E de mãos dadas seguimos em frente em busca de nosso templo, onde em adoração, confessamos todos os pecados almejados por nossos pensamentos, e nos entregamos ao amor como em um ritual sagrado, seguindo cada passo de nosso desejo, lentamente, na mistura de nossas essências, e convecção de nossos corpos, sem inicio e sem fim. E nos deleitamos no prazer de nosso gozo, com olhares gentis e sorrisos sinceros, com nossas mãos juntas e nossos seios amparados pela certeza de ter vivido, naquela noite, uma grande história de amor.
O como pudemos ter essa certeza?
Isso é uma outra história...
Uma Noite, Uma História de Amor
Nossos corpos se encontravam na cama unidos, nos beijávamos enquanto nos despíamos lentamente. A cada peça que eu tirava de sua roupa, eu descobria um novo universo de detalhes que me induziam ao encanto. Sua pele se mostrava tenra e sedenta por cada toque de minha boca, assim como a minha estremecia e se arrepiava com o deslizar de suas mãos e com experimentar de seus doces beijos.
Beijando seus brandos seios, sentia seu corpo se contorcer, se entregando e desejando o meu, fui descendo lentamente chegando a seu ventre, onde passei a passear lentamente com minha língua, a procura de seus lábios, encontrando-os com os meus e possuindo-os dentro entre meus dentes, sentindo todo seu néctar escorrendo por meu rosto, sua menina, molhada por minha boca, e por toda excitação que estava a sentir por ela explorando cada centímetro de sua libido, de seu clitóris friccionado por minha língua, beijando e sugando de ti infindáveis suspiros de encanto.
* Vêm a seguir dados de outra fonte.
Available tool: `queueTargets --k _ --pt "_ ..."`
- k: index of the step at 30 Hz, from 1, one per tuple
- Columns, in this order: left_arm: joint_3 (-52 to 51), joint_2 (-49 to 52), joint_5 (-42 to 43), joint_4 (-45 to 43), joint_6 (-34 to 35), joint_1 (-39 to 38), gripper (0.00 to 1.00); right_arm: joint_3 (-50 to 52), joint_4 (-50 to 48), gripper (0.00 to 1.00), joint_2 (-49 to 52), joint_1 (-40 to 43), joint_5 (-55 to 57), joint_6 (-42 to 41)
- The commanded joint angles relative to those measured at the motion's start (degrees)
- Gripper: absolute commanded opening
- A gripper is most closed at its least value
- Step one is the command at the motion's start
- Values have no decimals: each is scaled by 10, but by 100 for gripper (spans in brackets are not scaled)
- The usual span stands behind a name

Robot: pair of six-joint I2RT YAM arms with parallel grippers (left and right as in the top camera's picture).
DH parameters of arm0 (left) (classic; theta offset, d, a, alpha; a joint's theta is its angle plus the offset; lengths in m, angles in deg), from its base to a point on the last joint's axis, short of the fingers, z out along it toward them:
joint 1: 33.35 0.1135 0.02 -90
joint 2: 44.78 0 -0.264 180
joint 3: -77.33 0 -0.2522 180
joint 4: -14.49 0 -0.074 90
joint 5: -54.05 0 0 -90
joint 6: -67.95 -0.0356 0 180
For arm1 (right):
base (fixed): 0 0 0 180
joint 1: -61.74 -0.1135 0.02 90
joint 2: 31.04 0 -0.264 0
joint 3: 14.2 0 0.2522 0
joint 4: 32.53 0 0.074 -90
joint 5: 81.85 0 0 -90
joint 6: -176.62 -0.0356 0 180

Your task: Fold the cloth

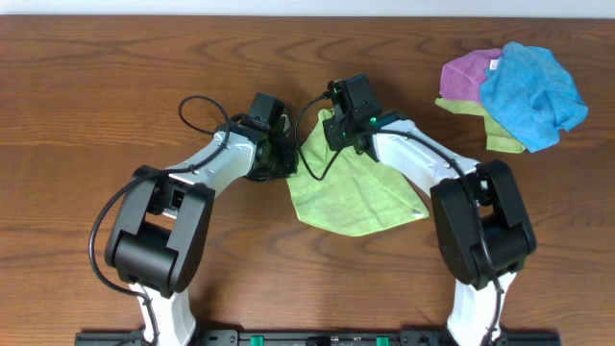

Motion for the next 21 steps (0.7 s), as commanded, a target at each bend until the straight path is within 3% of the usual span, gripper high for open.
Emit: queueTargets --k 1,21 --pt "-1 5 -10 4 3 3 6 -20 2 1 8 -4 32 3" --pt "-2 5 -36 21 5 3 6 -20 40 1 -15 46 106 9"
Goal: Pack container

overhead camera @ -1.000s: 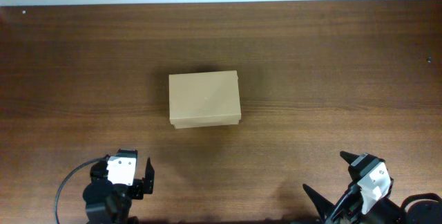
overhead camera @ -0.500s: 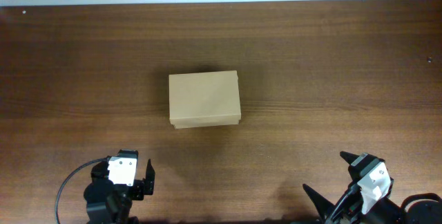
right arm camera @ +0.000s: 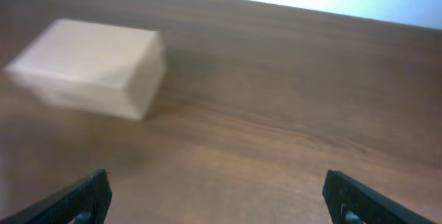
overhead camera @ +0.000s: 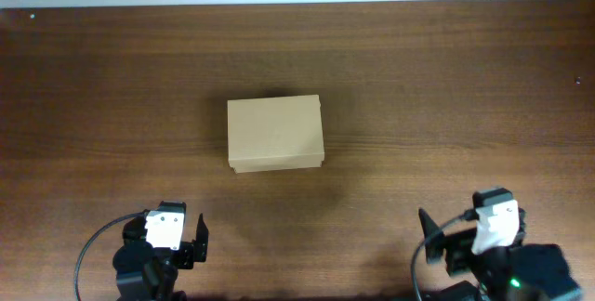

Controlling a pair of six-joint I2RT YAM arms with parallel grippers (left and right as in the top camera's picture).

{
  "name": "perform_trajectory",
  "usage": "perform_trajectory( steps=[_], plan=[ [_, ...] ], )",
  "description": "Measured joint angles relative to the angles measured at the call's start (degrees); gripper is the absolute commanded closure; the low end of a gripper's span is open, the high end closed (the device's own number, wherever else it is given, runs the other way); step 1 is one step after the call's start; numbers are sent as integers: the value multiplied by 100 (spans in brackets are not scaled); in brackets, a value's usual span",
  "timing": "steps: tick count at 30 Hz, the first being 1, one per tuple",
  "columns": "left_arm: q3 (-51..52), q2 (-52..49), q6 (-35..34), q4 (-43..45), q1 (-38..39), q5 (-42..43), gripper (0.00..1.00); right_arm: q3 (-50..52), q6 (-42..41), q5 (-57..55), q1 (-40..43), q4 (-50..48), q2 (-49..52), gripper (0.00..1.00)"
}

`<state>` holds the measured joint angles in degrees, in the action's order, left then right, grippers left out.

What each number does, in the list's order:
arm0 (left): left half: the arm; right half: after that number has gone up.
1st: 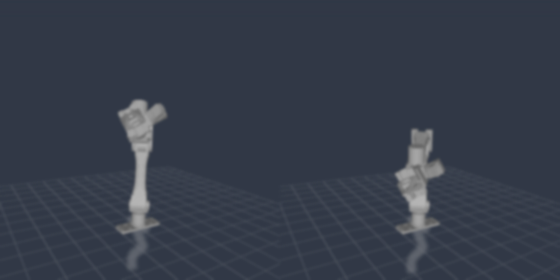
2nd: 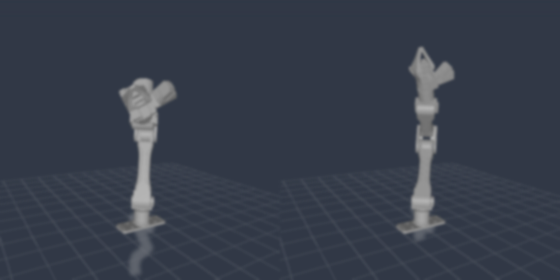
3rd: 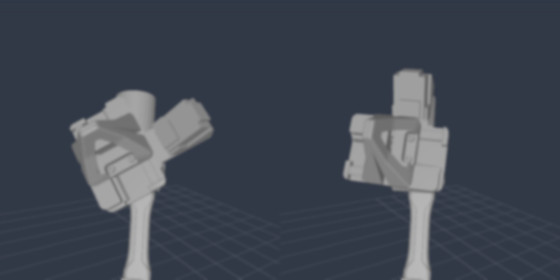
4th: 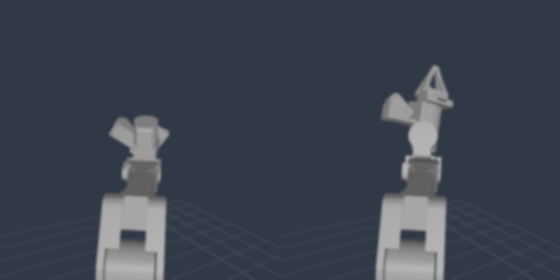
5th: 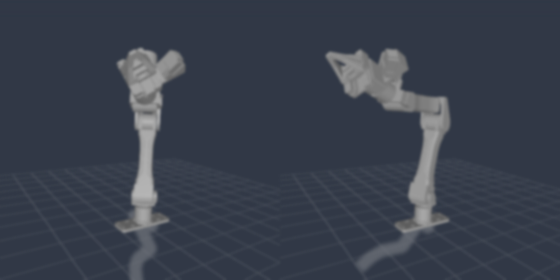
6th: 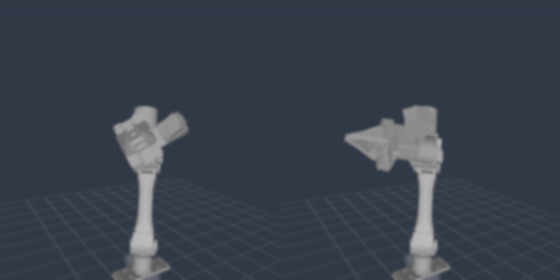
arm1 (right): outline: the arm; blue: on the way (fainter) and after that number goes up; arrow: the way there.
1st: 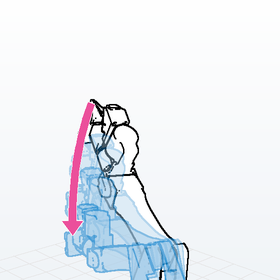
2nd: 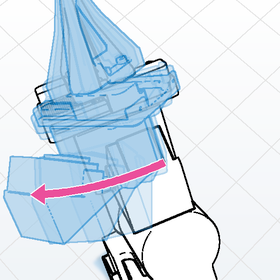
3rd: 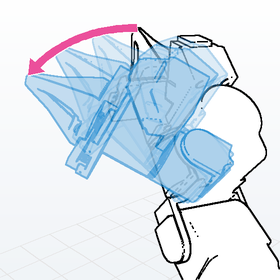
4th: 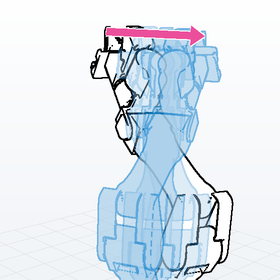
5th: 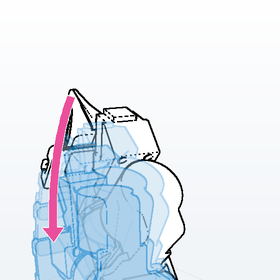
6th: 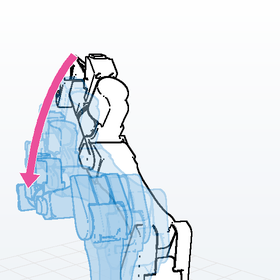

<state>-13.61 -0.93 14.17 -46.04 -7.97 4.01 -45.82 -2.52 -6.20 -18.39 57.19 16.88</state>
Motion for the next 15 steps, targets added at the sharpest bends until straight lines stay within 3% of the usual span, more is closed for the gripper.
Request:
perform_trajectory(
  steps=[7, 15],
  plan=[
    [2, 4, 0, 0, 0, 0, 0, 1766, 0, 114, 1080, -782, -765, 1],
    [2, 4, 0, 0, 0, 0, 1, 2745, -2, 619, 1740, -868, -1423, 1]
  ],
)
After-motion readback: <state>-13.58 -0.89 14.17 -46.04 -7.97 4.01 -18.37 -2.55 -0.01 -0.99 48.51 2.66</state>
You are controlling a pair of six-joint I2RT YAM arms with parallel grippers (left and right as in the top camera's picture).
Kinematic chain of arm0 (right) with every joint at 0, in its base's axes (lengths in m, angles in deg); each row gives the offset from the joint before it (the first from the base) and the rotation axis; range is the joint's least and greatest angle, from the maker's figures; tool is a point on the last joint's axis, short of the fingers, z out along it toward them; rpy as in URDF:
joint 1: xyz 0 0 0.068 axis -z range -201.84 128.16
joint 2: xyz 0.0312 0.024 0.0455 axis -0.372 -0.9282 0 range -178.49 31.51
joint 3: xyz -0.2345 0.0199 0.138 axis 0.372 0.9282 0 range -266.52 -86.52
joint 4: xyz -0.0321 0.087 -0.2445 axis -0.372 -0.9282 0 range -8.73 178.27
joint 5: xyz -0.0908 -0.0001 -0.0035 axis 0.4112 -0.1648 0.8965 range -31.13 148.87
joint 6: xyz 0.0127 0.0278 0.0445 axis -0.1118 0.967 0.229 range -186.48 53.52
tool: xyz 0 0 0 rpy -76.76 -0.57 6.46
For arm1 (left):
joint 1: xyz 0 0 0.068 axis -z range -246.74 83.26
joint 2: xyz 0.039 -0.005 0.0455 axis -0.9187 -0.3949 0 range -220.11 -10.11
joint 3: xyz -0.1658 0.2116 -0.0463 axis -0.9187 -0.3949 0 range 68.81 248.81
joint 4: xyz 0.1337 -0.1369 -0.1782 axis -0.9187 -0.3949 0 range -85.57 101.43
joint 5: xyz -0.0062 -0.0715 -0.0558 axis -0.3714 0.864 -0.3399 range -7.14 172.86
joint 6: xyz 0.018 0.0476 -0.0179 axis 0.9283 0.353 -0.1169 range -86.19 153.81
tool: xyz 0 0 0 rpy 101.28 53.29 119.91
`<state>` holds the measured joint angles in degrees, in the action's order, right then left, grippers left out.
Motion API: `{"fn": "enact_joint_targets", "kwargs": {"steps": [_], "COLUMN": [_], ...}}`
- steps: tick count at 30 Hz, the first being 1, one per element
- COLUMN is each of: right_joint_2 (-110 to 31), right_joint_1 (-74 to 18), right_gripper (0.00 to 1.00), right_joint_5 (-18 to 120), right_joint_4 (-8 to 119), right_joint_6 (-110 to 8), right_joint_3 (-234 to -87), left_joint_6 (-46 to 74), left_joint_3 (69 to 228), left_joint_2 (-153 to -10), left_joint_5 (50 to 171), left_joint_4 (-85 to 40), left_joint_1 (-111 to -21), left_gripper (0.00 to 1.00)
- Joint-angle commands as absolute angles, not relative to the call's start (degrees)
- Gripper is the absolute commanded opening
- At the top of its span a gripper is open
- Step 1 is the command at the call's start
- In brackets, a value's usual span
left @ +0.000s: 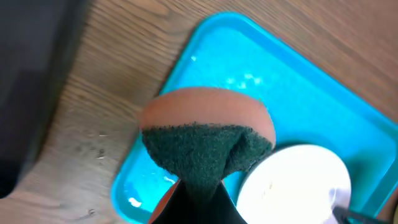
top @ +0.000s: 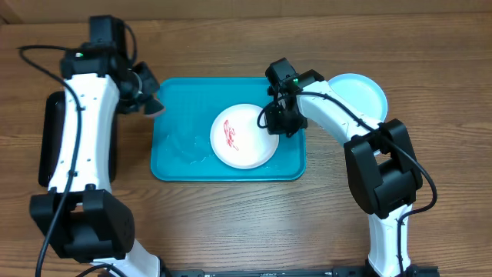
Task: Clean dirty plates on tray and stack at the side
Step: 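Bring the left-held sponge onto the white plate and scrub it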
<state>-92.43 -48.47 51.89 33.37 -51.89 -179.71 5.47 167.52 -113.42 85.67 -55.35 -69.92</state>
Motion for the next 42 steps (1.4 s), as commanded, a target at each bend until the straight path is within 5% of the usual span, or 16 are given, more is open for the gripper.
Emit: {"fn": "enact_joint_targets", "kwargs": {"steps": [1,4,5,7,10,13,21,31,42], "right_joint_2": [-92.2,-92.2,-92.3,-92.5,-93.3,-94.7,-97.7,-97.7,-97.7], "right_joint_1": [-49.6,-50.8,-51.1,-51.6,-51.9,-51.9,-51.9,-51.9,-52.2], "right_gripper": [0.04,0.04,0.09,0.34,0.39,0.38,0.04,0.04,0.04], "right_joint_5": [49.3,49.2,49.2,49.5,49.8,49.8,49.8,46.8,44.1], "right_joint_4": [36.4,38.2,38.7,39.2,39.2,39.5,40.5,43.4,45.3], "right_joint_6": [-44.2,-42.4,-42.4,-42.4,-42.4,-42.4,-42.7,-51.6,-46.9], "right_joint_3": [-179.4,-179.4,-179.4,-179.4,-179.4,-179.4,-179.5,-179.5,-179.5], "left_joint_6": [6.8,7.0,7.4,9.1,9.6,9.6,6.1,5.5,2.6], "left_joint_3": [163.0,158.6,157.2,154.9,152.8,151.7,148.1,141.7,141.1], "left_joint_2": [-113.9,-113.9,-113.9,-113.9,-113.9,-113.9,-113.9,-114.0,-118.4], "left_joint_5": [87.1,87.9,88.0,88.9,90.5,90.4,90.4,90.4,90.4], "left_joint_4": [-53.0,-49.5,-48.4,-45.7,-42.3,-39.4,-32.4,-25.1,-24.1], "left_joint_1": [-66.0,-63.1,-62.1,-60.2,-57.6,-55.4,-51.6,-50.6,-50.6], "left_gripper": [0.04,0.04,0.04,0.04,0.04,0.04,0.04,0.04,0.04]}}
Seu gosto penetrando por minha existência, seu cheiro impregnado em todo meu ser, e seu corpo em continua evolução, se oferecendo mais a cada instante, próximo ao eretismo, ao sublime, a realização total de meus sentidos, desfrutando da visão e ciência do que meu beijo pode completar em ti.
Quando a vi acabada em meus braços, ainda se reavendo do que lhe causara minha boca, voltei a me aproximar de ti, beijando seu pescoço, falando baixinho em seu ouvido que te amo, penetrando em seu corpo, em sua alma, transformando nós dois em um só, ritmado pelo anseio de sentirmos todo o deleite de nosso ato, e devagar nos movíamos numa entrega sublime, explorando nossos olhares, nossos beijos, agora já desesperados, como quem quisesse aspirar toda vida que o outro pudesse conter, seguimos sem pressa, nos conhecendo em cada detalhe. Ao me rodar e se armar em cima de mim, você pode ver nos meus olhos que eu a adorava, numa verdadeira contemplação, e se satisfazia em me ver perder o controle, e descobria cada fraqueza minha, a cada um de seus movimentos, e abusava de seu poder sobre meu controle, sobre meu deleite, sobre nosso amor.
Percebendo de fluir de meu gozo, se desencaixou de mim brandamente, me empunhando delicadamente, e completando nosso enlaço me espalhou por todos seus seios, me escorrendo por seu ventre, sorriu resplandecente sabendo que me fez sentir o que jamais sentira, se deitando sobre meu corpo, me beijando com uma calma e carinho, de um jeito que só duas criaturas completas poderiam fazer.
E ali ficamos, olhos nos olhos, sorrisos marotos, e a certeza de nunca ter sentindo tamanho prazer, não pelo volume de nosso ato, nem pela intensidade de nossos orgasmos, mas pela candura de nossa entrega, descoberta de nossa harmonia, certeza, talvez vil, de nosso amor.